“Ti, Titi? Kamu nggak apa-apa, Nduk? Bagas? Ya Allah, Bagas ….” Ada nada panik dalam suara ibu. Hal itu yang membuatku segera mengalihkan perhatian dari Damar dan motor sialannya.
Aku terperangah melihat kondisi rumah Nastiti. Aku nyaris tak pernah melihat rumahnya berantakan. Kalau pun berantakan karena ulah Bagas dan teman-temannya, saat sore menjelang rumah sudah kembali rapi.
Namun kali ini aku menemukan pemandangan yang sangat berbeda. Rumah ini serupa rumah yang baru saja diterjang badai. Tikar yang biasanya tergulung rapi tampak menghampar tak beraturan. Kursi yang terbuat dari ban bekas dalam posisi yang tak semestinya. Semua yang ada di ruangan ini tampak seperti hewan-hewan yang lintang pukang dikejar predator. Taplak meja berikut asbak juga ada di lantai. Beberapa piring dan gelas seng tersebar di lantai ruang tengah. Tampaknya benda-benda itulah yang tadi menimbulkan suara nyaring yang begitu gaduh.
Selama ini, aku selalu merasa heran karena Titi lebih gemar mengoleksi piring dan gelas seng. Padahal, setiap membeli deterjen harusnya dia punya piring melanin dengan cacat kecil yang tak terlalu kentara atau bisa juga bonus deterjen itu berupa piring kaca yang rapuh. Apakah selama ini dia menolak hadiah itu? Ah, tidak mungkin, bukan? Memangnya ada yang menolak gratisan begitu meski hanya sekadar piring dengan cacat kecil?
Masalahnya, aku memang nyaris tidak pernah melihat piring-piring itu. Titi juga tidak punya lemari pajangan dengan kaca yang bisa membuatmu melihat koleksi perkakas terbaik pemilik rumah.
Namun, melihat kondisi rumahnya saat ini, aku pikir mengoleksi piring dan gelas seng atau plastik adalah pilihan bijaksana. Aku tidak peduli lagi pada piring hadiah, atau benda apapun. Kurasa ruangan berantakan ini memberi penjelasan sejelas-jelasnya, begitu gamblang dan terang.
Di sudut rumah ada mobil mainan milik Bagas. Mobilan itu terbuat dari kulit jeruk bali yang pohonnya tumbuh di dekat sumur. Kondisinya rusak diinjak atau ditendang hingga membentur tembok.

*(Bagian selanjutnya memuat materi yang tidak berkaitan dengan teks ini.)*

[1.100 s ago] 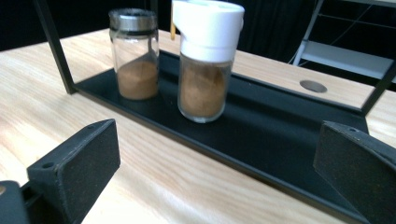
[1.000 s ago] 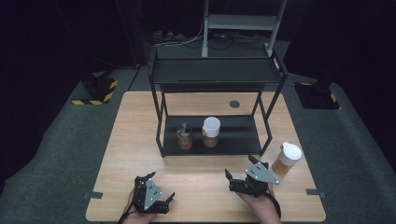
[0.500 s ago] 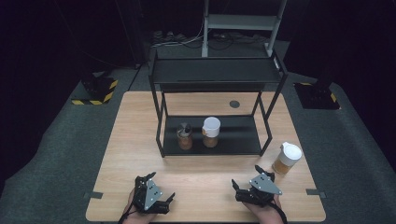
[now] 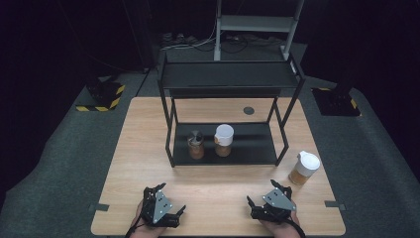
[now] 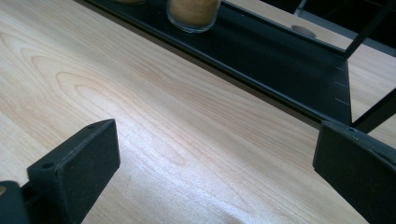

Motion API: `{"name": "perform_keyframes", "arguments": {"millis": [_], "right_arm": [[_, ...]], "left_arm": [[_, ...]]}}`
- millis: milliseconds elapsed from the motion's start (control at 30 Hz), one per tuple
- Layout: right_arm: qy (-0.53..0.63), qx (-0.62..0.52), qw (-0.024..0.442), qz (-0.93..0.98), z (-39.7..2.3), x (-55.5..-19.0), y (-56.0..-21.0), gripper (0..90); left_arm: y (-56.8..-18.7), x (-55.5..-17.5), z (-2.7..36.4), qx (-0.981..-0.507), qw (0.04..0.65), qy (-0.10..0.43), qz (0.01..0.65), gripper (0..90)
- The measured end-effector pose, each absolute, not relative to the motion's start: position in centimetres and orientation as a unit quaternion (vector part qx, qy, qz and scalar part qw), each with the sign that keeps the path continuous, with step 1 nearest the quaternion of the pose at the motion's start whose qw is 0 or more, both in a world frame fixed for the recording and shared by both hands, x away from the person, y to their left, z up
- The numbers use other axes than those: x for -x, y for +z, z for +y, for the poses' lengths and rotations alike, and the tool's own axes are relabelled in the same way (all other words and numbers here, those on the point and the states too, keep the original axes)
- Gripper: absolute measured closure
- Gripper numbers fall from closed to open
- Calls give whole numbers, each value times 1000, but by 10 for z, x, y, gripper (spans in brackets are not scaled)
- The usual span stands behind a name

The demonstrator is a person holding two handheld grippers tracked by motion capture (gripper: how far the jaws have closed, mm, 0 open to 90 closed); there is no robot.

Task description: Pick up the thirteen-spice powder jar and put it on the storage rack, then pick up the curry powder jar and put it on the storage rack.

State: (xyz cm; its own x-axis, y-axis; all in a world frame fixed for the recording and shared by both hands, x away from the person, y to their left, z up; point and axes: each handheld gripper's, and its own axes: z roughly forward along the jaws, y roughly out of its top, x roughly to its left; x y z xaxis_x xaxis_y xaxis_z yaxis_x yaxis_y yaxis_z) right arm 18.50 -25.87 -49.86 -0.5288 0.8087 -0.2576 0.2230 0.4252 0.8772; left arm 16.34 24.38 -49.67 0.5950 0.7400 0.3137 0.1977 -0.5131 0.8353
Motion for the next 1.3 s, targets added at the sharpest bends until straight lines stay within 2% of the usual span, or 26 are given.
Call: {"name": "perform_keyframes", "arguments": {"millis": [367, 800, 1300], "right_arm": [[436, -330, 363, 754, -263, -177, -506, 3], [463, -341, 348, 741, -277, -177, -507, 3], [467, -340, 355, 735, -293, -170, -505, 3]], "left_arm": [[-496, -163, 241, -808, 389, 344, 280, 8], [-496, -163, 238, -811, 381, 348, 274, 9], [-496, -163, 239, -812, 383, 347, 272, 10]]}}
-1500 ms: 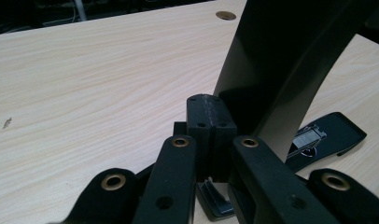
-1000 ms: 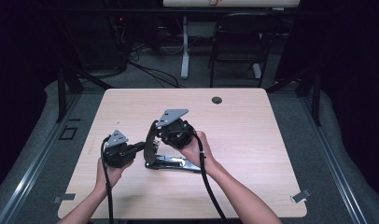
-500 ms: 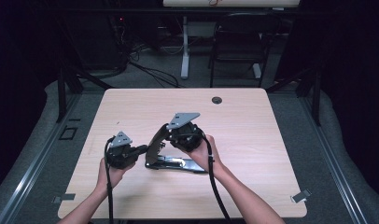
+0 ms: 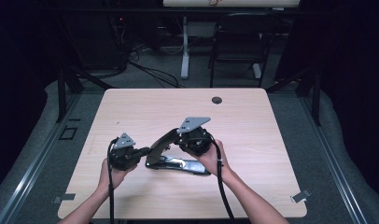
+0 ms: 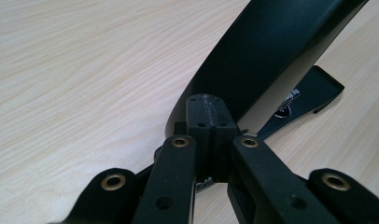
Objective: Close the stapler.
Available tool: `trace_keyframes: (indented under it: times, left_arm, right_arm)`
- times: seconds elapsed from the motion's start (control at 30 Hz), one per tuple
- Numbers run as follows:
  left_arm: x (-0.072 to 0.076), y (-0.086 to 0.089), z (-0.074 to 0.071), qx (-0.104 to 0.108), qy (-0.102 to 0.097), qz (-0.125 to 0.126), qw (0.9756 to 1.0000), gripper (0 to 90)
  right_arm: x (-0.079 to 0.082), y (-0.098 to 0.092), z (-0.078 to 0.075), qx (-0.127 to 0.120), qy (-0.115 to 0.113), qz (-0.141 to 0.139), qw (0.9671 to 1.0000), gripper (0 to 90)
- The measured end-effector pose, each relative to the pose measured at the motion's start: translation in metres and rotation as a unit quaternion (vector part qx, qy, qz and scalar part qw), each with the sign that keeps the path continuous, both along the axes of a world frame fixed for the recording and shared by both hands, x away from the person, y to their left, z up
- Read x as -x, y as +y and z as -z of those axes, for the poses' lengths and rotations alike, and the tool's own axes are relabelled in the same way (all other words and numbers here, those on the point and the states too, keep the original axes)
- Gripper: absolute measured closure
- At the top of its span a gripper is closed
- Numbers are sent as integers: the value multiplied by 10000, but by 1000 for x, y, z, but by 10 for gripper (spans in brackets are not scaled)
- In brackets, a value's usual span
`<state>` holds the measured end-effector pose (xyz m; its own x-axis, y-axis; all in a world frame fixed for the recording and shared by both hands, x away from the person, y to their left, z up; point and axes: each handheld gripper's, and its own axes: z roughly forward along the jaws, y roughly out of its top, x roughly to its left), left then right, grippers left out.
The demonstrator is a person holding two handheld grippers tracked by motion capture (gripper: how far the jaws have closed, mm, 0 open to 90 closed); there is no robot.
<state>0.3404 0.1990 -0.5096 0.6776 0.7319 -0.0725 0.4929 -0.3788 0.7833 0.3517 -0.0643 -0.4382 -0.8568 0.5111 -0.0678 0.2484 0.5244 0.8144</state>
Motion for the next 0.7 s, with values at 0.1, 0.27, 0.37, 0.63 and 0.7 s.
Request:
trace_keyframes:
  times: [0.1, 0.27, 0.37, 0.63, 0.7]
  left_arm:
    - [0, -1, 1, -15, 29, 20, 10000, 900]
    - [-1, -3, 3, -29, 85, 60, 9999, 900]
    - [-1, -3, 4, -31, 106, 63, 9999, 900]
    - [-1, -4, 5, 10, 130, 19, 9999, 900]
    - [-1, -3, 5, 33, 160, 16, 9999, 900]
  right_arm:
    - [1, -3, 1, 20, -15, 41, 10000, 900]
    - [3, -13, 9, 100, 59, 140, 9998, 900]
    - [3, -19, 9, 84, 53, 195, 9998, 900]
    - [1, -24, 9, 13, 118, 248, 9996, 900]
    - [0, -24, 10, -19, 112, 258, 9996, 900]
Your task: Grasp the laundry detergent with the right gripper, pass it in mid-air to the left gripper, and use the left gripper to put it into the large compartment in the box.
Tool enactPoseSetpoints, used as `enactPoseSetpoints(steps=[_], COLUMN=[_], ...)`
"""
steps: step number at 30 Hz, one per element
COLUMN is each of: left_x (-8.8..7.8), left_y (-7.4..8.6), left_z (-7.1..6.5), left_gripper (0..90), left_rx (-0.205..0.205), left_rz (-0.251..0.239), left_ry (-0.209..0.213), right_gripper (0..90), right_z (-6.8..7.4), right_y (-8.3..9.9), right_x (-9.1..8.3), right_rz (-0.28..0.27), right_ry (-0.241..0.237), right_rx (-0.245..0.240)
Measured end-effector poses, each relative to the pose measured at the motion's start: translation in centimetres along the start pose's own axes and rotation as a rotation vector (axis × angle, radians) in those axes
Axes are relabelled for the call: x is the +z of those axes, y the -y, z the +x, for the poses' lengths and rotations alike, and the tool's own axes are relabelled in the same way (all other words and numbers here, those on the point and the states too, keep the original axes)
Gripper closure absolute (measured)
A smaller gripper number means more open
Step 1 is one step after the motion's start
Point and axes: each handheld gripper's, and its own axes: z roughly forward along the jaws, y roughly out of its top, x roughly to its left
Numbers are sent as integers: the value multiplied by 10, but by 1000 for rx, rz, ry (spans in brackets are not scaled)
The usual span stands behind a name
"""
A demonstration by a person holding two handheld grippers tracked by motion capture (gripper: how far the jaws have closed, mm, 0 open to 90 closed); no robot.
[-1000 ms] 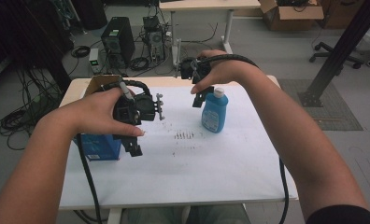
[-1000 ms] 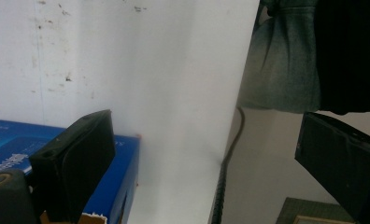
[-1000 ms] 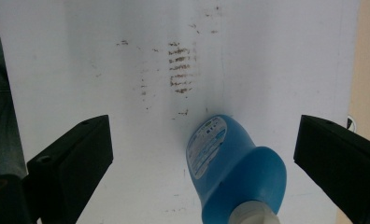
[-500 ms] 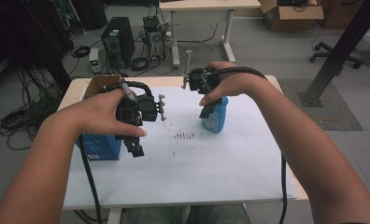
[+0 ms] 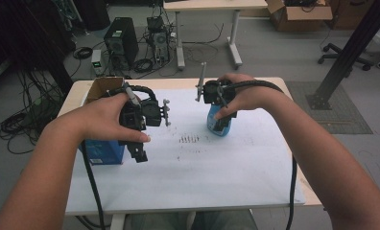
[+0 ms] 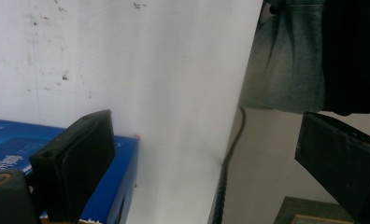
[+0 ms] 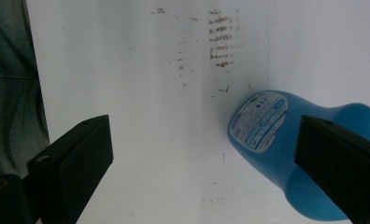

Kondisi mainan itu masih lebih baik daripada mobilan yang terbuat dari plastik. Aku ingat mainan itu ditunjukkan dengan kegembiraan tak main-main oleh Bagas kemarin. Kini mainan plastik itu tak berbentuk.
Namun, hatiku lebih terasa remuk saat melihat Bagas dan Nastiti. Titi memeluk Bagas sambil tersedu-sedu. Rambutnya terurai dan berantakan. Pakaiannya koyak di bagian bahu. Dan di bahu itu kulihat ada memar.
Jika hatiku adalah bangunan, tentulah sudah hancur luluh. Bukan karena aku menilai bahu Nastiti terlalu seksi untuk dilukai. Aku hanya berpikir bahwa bahu yang mewakili semangatnya itu tak patut dilukai. Bukankah kita selalu mengatakan bahwa permasalahan serupa beban yang kita pikul di bahu?
Ibu memeluk Nastiti. Dilerainya Bagas dari pelukan perempuan yang sungguh tak elok rupanya karena luka di tubuh itu. Aku mendekati mereka, perlahan ibu menarik Titi dalam pelukan, setelah aku membopong Bagas.